The intrinsically disordered protein p15PAF regulates DNA replication and repair by binding to the proliferating cell nuclear antigen (PCNA) sliding clamp. We present the structure of the human p15PAF–PCNA complex. Crystallography and NMR show the central PCNA-interacting protein motif (PIP-box) of p15PAF tightly bound to the front-face of PCNA. In contrast to other PCNA-interacting proteins, p15PAF also contacts the inside of, and passes through, the PCNA ring. The disordered p15PAF termini emerge at opposite faces of the ring, but remain protected from 20S proteasomal degradation. Both free and PCNA-bound p15PAF binds DNA mainly through its histone-like N-terminal tail, while PCNA does not, and a model of the ternary complex with DNA inside the PCNA ring is consistent with electron micrographs.
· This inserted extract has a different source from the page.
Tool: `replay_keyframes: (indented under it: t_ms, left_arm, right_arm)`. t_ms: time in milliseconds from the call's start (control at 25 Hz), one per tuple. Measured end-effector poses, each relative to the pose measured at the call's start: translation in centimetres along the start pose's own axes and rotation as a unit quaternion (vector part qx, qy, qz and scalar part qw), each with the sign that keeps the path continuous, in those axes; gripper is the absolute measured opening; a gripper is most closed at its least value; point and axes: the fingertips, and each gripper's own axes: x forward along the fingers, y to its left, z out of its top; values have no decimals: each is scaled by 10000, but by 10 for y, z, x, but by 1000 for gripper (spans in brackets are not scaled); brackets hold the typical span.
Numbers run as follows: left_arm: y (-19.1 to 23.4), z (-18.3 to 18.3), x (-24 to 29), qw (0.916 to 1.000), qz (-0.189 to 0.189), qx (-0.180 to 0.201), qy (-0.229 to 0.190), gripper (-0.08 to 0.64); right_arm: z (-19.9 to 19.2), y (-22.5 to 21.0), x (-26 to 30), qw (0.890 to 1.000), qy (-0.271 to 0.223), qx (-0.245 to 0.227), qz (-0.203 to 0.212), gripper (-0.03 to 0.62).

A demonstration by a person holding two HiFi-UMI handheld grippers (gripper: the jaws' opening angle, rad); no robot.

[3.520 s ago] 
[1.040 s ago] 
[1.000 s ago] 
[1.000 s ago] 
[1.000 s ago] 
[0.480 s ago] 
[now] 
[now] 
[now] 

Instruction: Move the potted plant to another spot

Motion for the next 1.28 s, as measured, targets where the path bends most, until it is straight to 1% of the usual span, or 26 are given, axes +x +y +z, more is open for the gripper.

We propose that p15PAF acts as a flexible drag that regulates PCNA sliding along the DNA and facilitates the switch from replicative to translesion synthesis polymerase binding.

Suggested Citation

  • Alfredo De Biasio & Alain Ibáñez de Opakua & Gulnahar B. Mortuza & Rafael Molina & Tiago N. Cordeiro & Francisco Castillo & Maider Villate & Nekane Merino & Sandra Delgado & David Gil-Cartón & Irene L, 2015. "Structure of p15PAF–PCNA complex and implications for clamp sliding during DNA replication and repair," Nature Communications, Nature, vol. 6(1), pages 1-12, May.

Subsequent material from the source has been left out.